Effettivamente non è delle dichiarazioni più speranzose ma certo dimostra quanta consapevolezza ci sia dietro… eppure, ancora una volta, questo paese tradisce la sua parola.
Nel 2013 (con il governo Letta-Renzi) l’Italia è tra i banchi di una squadra di paesi che sta per firmare il TTIP, ossia il Trattato Transaltantico sul commercio e gli investimenti, avente un unico grande fine: unire i due colossi del mercato occidentale, quello europeo e quello americano.
Uno scambio iniquo
Come? Rastrellando letteralmente tutti quei dazi doganali che vigono dal secondo dopoguerra, ma soprattutto, cancellando letteralmente tutti quei provvedimenti giudiziari fatti nei decenni sulla nostra tutela del prodotto. Cosa vuol dire?

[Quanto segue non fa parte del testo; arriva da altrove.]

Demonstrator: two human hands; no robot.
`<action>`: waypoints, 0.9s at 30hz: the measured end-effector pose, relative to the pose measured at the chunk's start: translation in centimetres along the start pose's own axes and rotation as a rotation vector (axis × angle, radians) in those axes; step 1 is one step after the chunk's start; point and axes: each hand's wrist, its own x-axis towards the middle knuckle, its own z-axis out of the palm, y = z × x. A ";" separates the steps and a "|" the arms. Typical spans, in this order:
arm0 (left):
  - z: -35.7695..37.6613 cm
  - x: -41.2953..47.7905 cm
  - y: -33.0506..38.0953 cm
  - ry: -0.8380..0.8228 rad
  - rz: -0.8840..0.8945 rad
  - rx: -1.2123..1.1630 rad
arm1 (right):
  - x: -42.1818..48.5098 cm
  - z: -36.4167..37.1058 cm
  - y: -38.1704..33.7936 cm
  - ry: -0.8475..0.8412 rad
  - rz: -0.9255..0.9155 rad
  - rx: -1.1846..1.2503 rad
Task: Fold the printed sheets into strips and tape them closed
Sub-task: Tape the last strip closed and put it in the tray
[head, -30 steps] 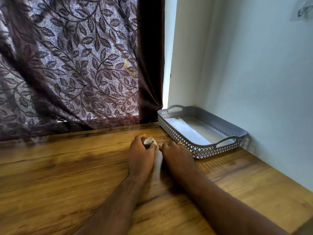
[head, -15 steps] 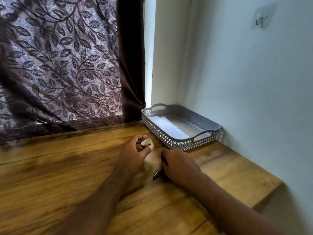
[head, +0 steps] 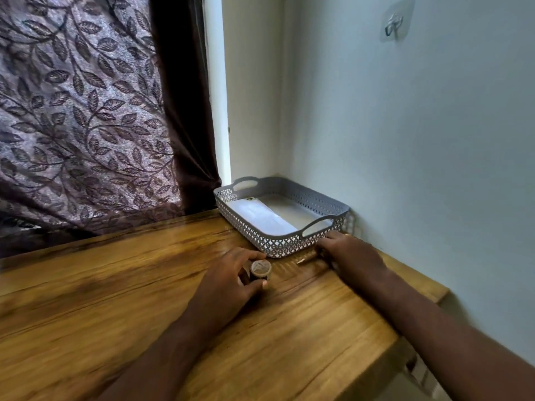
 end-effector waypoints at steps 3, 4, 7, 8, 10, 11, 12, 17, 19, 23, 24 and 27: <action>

Che dal 2013 (qualora il provvedimento fosse stato passato) americani ed europei si sarebbero ritrovati sulle tavole i reciproci prodotti, ma mentre per i primi non ci sarebbe stata una perdita economica (perché sono un mercato imponente) e men che meno sanitaria (il prodotto certificato europeo è tutto fuorché fuori norma), per i secondi ci sarebbe stata la sorpresa di ritrovarsi nelle tavole i polli, piuttosto che le verdure, piuttosto che qualsiasi altro prodotto statunitense, imbottito di medicinali e sostanze chimiche (come loro tipico) a un costo bassissimo e “conveniente” per tutti.
Fortunatamente nulla è mai andato in porto e la concorrenza straniera sia sul piano finanziario che su quello “del gusto” non ha mai avuto modo di realizzarsi.
Le conseguenze effettive
La prima e diretta conseguenza della sparizione del “Made in Italy”, è certamente la perdita diretta di posti di lavoro e il conseguente impoverimento delle relative famiglie che hanno difficoltà e non ricevono più sussidi dal governo. La seconda grande conseguenza -e ce ne ha parlato anni fa Giorgio Armani con un messaggio all’ex capo di governo Renzi – è la scomparsa di un brand, che racchiude in sé cultura, creatività, professionalità e una storia inimitabile ed invidiabile.
Ma alla fine il vero problema non è tanto dei produttori, quanto nelle reti istituzionali che non riescono (o non vogliono) risolvere la problematica in maniera efficiente e diretta.
Lo spreco
Oltre ad essere grandi produttori di servizi, siamo anche grandi produttori di opere architettoniche incompiute (da stadi, palazzine per lo sport, caserme, ponti, viadotti, e via discorrendo) per un totale di circa 609 (perché anche la lista che le elenca è incompiuta), che ci sono costate quasi oltre un punto di PIL. Allora il vero problema dell’Italia non è il debito pubblico (che dopo la pandemia è salito alle stelle), o tantomeno la fuga di cervelli e manodopera alla quale assistiamo, ma lo spreco irrispettoso e vergognoso, indegno per un paese che nel concreto si vanta ciò ci di cui può vantarsi.
Ridurre lo spreco
E lo spreco non si riduce tagliando fondi all’investimento pubblico o tantomeno alzando le tasse, ma al contrario, incentivando i pagamenti elettronici con bancomat, che ridurrebbero drasticamente la prepotentissima evasione fiscale (ormai anche quella insita nelle nostre corde e che ci toglie ben più di un punto di PIL), o ridimensionando la spesa pubblica, a partire dalle classi dirigenti, o ancora, con misure istituzionali efficaci (non falsi incentivi al lavoro come il Reddito di Cittadinanza), che realmente emancipino quello che è un paese che si sta sempre più aggrovigliando sulle sue difficoltà, senza trovare la forza (o la voglia) di reagire.